45 percent of customers say they’re more likely to visit businesses that respond to their reviewsOnline Reviews Survey
Every year, Google owns the “April Fools Tech Pranks” vertical. They continually create elaborate pranks like the #ChromeSelfie that take the internet by storm, again proving that “Content is King” but with the cherry on top: they didn’t have to create any of it.
User-Generated content is king.
Up until the last decade, businesses often lived by the rule that a bad customer interaction was likely to be shared ten times more often than one positive interaction. This ten-to-one rule dictated customer resolution strategy as well as process improvements.
The widespread use of social media and online review sites has radically changed the rules of the game. No longer can a business gauge the impact of a negative customer experience based on the “tried and true” ten to one rule. Digitalization of media and democratized access to online publications via review aggregators like Yelp, TripAdvisor, Google, Citysearch, YellowPages, and Foursquare has created a completely different ballgame for businesses and services of all types.
Organizations aiming to establish a strong reputation conducive to repeat business as well as customer base growth now need to take this into account. Luckily, this trend has also resulted in an increased likelihood of customers voicing positive opinions and sharing features of their interactions with products and services.

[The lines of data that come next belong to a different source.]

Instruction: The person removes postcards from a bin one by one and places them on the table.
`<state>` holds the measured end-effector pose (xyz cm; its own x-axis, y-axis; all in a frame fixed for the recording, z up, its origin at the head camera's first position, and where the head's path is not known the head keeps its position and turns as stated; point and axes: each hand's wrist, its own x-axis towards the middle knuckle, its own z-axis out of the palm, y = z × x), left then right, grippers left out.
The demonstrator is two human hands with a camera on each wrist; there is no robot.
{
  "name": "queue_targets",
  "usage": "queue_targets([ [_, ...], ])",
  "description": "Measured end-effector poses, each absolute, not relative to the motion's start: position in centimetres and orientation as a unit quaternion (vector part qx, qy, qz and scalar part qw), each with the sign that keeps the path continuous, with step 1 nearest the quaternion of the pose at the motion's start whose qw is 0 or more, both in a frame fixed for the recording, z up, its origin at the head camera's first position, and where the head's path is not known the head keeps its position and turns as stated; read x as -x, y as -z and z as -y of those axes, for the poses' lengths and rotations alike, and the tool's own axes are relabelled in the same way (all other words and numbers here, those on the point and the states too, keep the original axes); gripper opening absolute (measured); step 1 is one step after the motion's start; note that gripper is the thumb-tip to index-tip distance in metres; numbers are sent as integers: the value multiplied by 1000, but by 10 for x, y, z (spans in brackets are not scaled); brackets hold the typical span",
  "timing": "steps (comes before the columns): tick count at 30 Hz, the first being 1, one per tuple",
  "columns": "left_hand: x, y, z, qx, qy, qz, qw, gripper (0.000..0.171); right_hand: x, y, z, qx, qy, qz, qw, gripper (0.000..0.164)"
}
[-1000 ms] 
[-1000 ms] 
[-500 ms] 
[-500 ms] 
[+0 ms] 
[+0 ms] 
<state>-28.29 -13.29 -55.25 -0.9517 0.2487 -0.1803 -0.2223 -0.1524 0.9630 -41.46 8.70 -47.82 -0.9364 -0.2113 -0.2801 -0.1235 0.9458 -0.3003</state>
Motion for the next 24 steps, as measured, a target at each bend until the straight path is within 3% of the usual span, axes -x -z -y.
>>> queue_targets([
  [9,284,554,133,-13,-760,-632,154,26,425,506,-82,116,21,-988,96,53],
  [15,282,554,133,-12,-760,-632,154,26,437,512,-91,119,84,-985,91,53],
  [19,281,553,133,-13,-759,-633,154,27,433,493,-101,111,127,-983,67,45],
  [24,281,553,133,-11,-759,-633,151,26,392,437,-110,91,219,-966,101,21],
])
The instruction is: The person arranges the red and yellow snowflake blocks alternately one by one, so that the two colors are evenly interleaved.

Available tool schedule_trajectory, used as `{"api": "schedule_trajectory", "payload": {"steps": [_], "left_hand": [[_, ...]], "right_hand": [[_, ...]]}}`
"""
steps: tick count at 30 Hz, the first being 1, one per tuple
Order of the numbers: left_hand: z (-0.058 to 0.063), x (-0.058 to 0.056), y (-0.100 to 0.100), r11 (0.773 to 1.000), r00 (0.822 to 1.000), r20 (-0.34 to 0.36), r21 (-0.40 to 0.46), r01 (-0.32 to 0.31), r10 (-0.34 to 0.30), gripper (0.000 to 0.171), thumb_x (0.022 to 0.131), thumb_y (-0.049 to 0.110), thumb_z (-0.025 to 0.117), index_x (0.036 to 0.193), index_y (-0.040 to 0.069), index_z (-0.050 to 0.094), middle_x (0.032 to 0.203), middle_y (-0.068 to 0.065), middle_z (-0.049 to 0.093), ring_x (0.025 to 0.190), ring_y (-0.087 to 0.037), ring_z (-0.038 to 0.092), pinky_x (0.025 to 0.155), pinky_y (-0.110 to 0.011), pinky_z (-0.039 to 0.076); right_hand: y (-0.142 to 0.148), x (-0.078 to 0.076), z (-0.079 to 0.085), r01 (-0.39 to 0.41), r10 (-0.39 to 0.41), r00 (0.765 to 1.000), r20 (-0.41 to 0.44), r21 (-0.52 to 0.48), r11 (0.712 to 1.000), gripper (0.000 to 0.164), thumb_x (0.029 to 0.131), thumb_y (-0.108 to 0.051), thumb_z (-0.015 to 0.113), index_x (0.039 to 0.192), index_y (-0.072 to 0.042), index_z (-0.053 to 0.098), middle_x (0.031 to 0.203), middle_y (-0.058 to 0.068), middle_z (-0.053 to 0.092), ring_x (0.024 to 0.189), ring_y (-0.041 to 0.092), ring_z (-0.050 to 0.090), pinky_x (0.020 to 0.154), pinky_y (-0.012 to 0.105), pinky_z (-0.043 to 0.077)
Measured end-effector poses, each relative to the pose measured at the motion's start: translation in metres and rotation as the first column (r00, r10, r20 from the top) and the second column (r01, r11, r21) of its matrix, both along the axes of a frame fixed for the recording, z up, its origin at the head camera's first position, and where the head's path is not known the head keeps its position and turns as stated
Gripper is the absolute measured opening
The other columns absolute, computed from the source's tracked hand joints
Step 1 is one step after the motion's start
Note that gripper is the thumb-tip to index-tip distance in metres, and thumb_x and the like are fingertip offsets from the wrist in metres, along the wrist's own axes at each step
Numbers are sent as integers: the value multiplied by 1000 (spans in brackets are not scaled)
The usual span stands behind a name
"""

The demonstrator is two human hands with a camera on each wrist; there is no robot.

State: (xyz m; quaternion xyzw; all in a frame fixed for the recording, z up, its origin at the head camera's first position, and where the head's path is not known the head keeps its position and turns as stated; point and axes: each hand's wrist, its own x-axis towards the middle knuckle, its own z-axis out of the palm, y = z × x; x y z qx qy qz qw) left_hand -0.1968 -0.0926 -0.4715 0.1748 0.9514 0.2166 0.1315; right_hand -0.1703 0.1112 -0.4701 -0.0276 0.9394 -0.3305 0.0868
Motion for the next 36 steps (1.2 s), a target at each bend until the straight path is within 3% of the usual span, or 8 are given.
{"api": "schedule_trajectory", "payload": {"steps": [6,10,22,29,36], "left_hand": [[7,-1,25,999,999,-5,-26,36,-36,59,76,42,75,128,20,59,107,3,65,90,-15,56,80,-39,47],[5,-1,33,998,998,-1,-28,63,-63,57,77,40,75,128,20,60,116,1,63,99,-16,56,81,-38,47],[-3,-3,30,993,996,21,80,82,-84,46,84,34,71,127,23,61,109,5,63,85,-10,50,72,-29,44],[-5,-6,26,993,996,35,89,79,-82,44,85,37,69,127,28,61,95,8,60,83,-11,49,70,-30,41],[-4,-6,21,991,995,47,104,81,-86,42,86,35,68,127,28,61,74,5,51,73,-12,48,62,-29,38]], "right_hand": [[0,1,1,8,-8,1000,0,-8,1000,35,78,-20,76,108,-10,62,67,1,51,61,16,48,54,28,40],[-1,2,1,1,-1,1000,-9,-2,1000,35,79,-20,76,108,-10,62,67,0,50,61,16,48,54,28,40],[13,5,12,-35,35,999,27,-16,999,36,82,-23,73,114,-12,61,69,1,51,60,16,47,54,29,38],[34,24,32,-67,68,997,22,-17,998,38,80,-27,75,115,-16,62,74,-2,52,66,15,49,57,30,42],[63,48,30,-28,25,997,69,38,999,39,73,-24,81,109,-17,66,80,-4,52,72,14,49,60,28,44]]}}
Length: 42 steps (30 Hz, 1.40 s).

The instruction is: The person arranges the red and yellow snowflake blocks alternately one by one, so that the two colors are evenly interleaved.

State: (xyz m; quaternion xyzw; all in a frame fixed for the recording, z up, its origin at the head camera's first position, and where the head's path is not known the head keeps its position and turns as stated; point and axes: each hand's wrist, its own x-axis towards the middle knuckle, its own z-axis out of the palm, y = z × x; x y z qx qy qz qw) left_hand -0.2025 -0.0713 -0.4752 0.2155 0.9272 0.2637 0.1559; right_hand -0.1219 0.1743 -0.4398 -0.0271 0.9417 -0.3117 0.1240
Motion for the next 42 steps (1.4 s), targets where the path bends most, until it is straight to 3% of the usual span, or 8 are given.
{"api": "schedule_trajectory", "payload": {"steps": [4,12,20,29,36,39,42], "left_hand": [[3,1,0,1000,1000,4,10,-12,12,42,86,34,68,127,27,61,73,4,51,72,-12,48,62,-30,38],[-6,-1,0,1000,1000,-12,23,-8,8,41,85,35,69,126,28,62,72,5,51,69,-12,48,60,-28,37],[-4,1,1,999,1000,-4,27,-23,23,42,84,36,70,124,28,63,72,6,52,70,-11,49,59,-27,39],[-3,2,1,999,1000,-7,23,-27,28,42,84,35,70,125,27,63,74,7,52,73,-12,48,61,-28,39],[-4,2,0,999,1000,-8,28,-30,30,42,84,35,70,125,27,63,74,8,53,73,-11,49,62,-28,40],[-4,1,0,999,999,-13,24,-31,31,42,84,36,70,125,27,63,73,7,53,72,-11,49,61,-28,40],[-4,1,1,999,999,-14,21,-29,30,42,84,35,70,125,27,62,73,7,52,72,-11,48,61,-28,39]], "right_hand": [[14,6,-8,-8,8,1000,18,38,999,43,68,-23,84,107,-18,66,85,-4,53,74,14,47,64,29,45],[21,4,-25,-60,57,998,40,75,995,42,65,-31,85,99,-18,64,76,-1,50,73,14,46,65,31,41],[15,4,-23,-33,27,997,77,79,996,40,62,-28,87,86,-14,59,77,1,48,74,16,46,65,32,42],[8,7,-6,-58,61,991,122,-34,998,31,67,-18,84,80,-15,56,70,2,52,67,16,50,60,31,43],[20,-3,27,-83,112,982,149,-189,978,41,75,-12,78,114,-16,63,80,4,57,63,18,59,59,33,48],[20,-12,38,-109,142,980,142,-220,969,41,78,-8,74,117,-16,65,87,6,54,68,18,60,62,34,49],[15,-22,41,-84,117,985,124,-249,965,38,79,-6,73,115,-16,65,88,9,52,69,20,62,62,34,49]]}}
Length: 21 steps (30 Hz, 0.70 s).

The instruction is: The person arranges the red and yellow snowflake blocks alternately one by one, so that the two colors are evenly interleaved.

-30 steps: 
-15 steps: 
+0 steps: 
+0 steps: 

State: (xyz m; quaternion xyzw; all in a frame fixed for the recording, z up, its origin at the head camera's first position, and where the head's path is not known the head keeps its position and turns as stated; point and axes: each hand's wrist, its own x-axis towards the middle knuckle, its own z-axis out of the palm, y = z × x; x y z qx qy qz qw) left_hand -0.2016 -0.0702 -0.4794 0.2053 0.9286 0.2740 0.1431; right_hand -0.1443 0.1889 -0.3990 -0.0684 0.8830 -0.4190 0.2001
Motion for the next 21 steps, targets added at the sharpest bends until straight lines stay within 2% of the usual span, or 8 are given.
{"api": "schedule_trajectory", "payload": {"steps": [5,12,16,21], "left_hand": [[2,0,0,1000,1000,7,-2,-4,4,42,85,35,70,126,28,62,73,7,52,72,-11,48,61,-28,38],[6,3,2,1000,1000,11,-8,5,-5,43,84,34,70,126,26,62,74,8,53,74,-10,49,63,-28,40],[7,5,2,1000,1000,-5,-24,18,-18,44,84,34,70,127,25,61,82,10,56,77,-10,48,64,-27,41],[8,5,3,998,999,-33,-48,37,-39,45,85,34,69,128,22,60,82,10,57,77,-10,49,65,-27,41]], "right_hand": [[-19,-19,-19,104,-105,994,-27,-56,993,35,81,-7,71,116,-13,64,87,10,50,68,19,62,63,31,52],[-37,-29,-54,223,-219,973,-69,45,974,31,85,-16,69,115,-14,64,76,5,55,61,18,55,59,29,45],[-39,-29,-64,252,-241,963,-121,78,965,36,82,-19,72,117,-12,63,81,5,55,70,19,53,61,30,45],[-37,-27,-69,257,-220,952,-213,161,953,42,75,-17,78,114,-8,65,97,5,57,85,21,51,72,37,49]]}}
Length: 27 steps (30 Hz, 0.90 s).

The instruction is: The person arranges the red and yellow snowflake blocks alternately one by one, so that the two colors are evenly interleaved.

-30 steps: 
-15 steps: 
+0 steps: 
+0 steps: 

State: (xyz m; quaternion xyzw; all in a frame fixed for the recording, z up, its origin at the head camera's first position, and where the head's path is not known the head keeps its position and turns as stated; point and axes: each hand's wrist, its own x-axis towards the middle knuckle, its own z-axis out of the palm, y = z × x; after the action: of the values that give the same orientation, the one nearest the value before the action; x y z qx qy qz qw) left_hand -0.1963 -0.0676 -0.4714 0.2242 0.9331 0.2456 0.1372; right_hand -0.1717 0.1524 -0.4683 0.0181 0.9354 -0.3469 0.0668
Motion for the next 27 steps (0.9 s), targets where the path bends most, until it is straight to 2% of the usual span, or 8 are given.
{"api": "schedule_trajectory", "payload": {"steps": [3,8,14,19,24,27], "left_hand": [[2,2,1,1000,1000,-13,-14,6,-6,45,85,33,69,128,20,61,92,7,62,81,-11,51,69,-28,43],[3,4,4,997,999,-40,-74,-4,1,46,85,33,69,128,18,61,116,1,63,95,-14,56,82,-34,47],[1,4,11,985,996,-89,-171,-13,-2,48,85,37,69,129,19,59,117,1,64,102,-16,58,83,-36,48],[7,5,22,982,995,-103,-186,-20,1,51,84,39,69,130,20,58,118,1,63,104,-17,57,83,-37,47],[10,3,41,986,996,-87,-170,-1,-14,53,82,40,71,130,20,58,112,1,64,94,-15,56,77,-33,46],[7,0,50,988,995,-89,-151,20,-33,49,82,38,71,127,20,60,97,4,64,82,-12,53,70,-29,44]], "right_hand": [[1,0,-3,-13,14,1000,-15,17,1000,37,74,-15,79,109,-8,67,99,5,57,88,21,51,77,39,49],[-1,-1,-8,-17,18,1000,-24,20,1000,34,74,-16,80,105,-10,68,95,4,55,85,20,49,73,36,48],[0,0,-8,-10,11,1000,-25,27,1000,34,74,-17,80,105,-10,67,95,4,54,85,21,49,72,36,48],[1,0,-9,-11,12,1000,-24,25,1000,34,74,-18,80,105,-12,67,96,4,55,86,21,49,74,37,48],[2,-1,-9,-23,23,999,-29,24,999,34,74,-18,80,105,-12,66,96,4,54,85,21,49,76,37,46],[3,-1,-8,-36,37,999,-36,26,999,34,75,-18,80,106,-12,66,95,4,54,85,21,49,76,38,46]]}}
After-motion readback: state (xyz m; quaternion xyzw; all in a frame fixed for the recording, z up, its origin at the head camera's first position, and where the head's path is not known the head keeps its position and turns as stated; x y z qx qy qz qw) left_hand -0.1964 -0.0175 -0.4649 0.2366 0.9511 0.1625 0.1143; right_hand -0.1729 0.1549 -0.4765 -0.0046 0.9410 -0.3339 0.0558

Opinions, bad and good, are read hundreds, if not thousands, of times! In some industries, the bulk of your traffic, referrals, and first exposure will not be based on a face-to-face interaction or a direct visit into your website. Instead, prospective customers will determine the potential benefits and risks of engaging with your product based on the opinions of others as shared on online media. Amid this radical change in how customer opinion is shared and the reach it can have, enterprise-level businesses face unique challenges when it comes to delivering consistency across multiple business units and using feedback to make changes, both at the local level and enterprise-wide. Here are a few:
Tackle Poor Performers
Protecting the reputation of your brand and taking quick action to correct negative trends is essential. Several studies indicate that one negative experience in a branch of any business unit will result in blanket opinion about the brand, affecting the perception of the impacted customer as well as all other potential customers exposed to the review. Their assumption may be incorrect but it will still affect business. If one unit is bad, all of the other units must be equally poor performing. Fix it and fix it quickly. Time is not on your side in this case.
Revisit Standards and Offerings
For enterprises with centralized purchasing, it is essential to keep track of trends affecting all units. If, for example, after a linen upgrade on pilot locations, a hotel chain begins to notice positive linen-specific reviews it is important to accelerate distribution to all units to standardize the customer experience. On the other hand, if the comments are negative, identifying the trends early will help you revisit strategy and seek out alternatives.
Consider Regional Variances and Cater Accordingly
While brand consistency is key in achieving loyalty and recognition, smart brands remain flexible, agile and willing to adapt their offering to the market. Monitoring online reviews will provide you with unique insights on how to cater to unit-specific needs. Thanks to customer feedback, a well-known restaurant chain was able to identify the need for kosher selections for their Brooklyn unit. Small tweaks aimed at optimizing how you serve a segment will not dilute your brand. Instead, you will be perceived as engaged and customer-focused.
(Check out: “5 Awesome Tips for Improving Customer Engagement”)
Align Your Brand Voice
Responses to customer engagement are incredibly important. As potential customers review your user-generated media, your timeliness in engagement will speak volumes of your brand commitment to quality. If centralizing your responses is not possible, create brand standards to ensure all customers receive the same level of care and brand messaging, as well as ensuring that remedial actions are consistent. Inconsistency on how brands engage with customers across units often results in decreased credibility.
Recording customer perception and placing emphasis on goods or services most valued by past customers will help you make decisions on future offerings. Trend tracking, if done well, will not only help you increase brand loyalty but can also result in significant savings as you prioritize budget allocations.
Leading corporations have thrived in the digital era because of their willingness to leverage business intelligence and apply findings with a deep sense of customer commitment. Failure to listen and act accordingly will, without question, result in negative brand perception. Don’t ignore this important facet of your business.